**Saved data entries**:
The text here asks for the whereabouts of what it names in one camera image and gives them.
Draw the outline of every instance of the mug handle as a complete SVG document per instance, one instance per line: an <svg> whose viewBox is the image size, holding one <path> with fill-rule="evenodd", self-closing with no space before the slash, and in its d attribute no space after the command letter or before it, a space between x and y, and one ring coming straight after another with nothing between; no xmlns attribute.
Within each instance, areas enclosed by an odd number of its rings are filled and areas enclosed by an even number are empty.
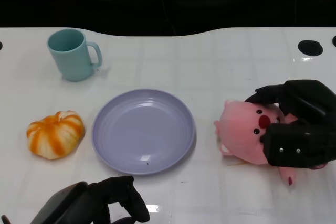
<svg viewBox="0 0 336 224"><path fill-rule="evenodd" d="M99 46L97 45L97 43L94 43L94 42L86 42L86 45L91 46L95 49L95 51L97 53L97 56L98 56L98 63L92 63L92 67L93 68L99 68L101 66L102 62L103 62L103 58L101 56Z"/></svg>

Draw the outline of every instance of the black fabric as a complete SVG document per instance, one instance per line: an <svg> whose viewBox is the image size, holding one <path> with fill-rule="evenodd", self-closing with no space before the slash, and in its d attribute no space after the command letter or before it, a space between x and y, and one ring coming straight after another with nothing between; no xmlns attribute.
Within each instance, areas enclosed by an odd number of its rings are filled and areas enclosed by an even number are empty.
<svg viewBox="0 0 336 224"><path fill-rule="evenodd" d="M0 7L0 27L77 27L125 36L336 26L335 0L0 0Z"/></svg>

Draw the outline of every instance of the small decorative pumpkin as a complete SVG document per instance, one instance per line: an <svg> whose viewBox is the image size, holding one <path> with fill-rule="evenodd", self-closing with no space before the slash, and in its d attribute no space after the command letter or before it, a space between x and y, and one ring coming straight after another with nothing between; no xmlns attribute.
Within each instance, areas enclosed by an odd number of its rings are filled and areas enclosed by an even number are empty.
<svg viewBox="0 0 336 224"><path fill-rule="evenodd" d="M28 148L36 155L55 159L68 155L83 137L84 125L74 111L59 111L27 129Z"/></svg>

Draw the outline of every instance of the robotic hand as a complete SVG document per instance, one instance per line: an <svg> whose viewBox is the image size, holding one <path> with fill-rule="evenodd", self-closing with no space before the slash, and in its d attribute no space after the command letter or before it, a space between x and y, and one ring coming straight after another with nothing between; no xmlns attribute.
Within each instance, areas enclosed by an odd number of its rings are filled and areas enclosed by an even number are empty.
<svg viewBox="0 0 336 224"><path fill-rule="evenodd" d="M260 141L270 165L313 168L336 159L336 95L317 80L265 86L246 102L278 103L291 124L270 124Z"/></svg>
<svg viewBox="0 0 336 224"><path fill-rule="evenodd" d="M79 182L54 194L31 224L110 224L108 204L119 202L131 217L114 224L144 223L150 220L145 203L133 187L132 176L108 178L88 185ZM4 224L10 224L6 216Z"/></svg>

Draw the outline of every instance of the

**WORK ITEM**:
Print all entries exactly, without images.

**ANSWER TO THIS PROBLEM**:
The text here asks for the whereabouts of what it names in one camera image and gives them.
Draw the outline of every instance of the mug handle as a complete SVG document per instance, one instance per line: an <svg> whose viewBox is the image size, holding one <path> with fill-rule="evenodd", self-closing with no space before the slash, and in its d attribute no space after the command letter or before it, a space between x and y, and one ring coming straight after another with nothing between; no xmlns attribute.
Within each instance, areas enclosed by an odd number of its rings are filled and areas enclosed by an even number are empty.
<svg viewBox="0 0 336 224"><path fill-rule="evenodd" d="M99 46L97 45L97 43L94 43L94 42L86 42L86 45L91 46L95 49L95 51L97 53L97 56L98 56L98 63L92 63L92 67L93 68L99 68L101 66L102 62L103 62L103 58L101 56Z"/></svg>

Draw the outline of every instance of the black fabric as a complete SVG document per instance, one instance per line: an <svg> whose viewBox is the image size, holding one <path> with fill-rule="evenodd", self-closing with no space before the slash, and in its d attribute no space after the command letter or before it, a space between x and y, and one ring coming straight after another with nothing between; no xmlns attribute.
Within each instance, areas enclosed by an odd number of its rings are filled and areas enclosed by an even number are empty.
<svg viewBox="0 0 336 224"><path fill-rule="evenodd" d="M0 7L0 27L77 27L125 36L336 26L335 0L0 0Z"/></svg>

Draw the outline of every instance of the small decorative pumpkin as a complete SVG document per instance, one instance per line: an <svg> whose viewBox is the image size, holding one <path> with fill-rule="evenodd", self-closing with no space before the slash, and in its d attribute no space after the command letter or before it, a space between x and y, and one ring coming straight after another with nothing between; no xmlns attribute.
Within each instance, areas enclosed by an odd number of its rings are filled and areas enclosed by an even number are empty.
<svg viewBox="0 0 336 224"><path fill-rule="evenodd" d="M28 148L36 155L55 159L68 155L83 137L84 125L74 111L59 111L27 129Z"/></svg>

Draw the outline of every instance of the robotic hand as a complete SVG document per instance, one instance per line: an <svg> whose viewBox is the image size, holding one <path> with fill-rule="evenodd", self-closing with no space before the slash, and in its d attribute no space after the command letter or before it, a space between x and y, and one ring coming straight after another with nothing between; no xmlns attribute.
Within each instance, areas enclosed by an odd number of its rings are filled and areas enclosed by an even number are empty.
<svg viewBox="0 0 336 224"><path fill-rule="evenodd" d="M260 141L270 165L313 168L336 159L336 95L317 80L265 86L246 102L278 103L291 124L270 124Z"/></svg>
<svg viewBox="0 0 336 224"><path fill-rule="evenodd" d="M79 182L54 194L31 224L110 224L108 204L119 202L131 217L114 224L144 223L150 220L145 203L133 187L132 176L108 178L88 185ZM4 224L10 224L6 216Z"/></svg>

Draw the outline of every instance of the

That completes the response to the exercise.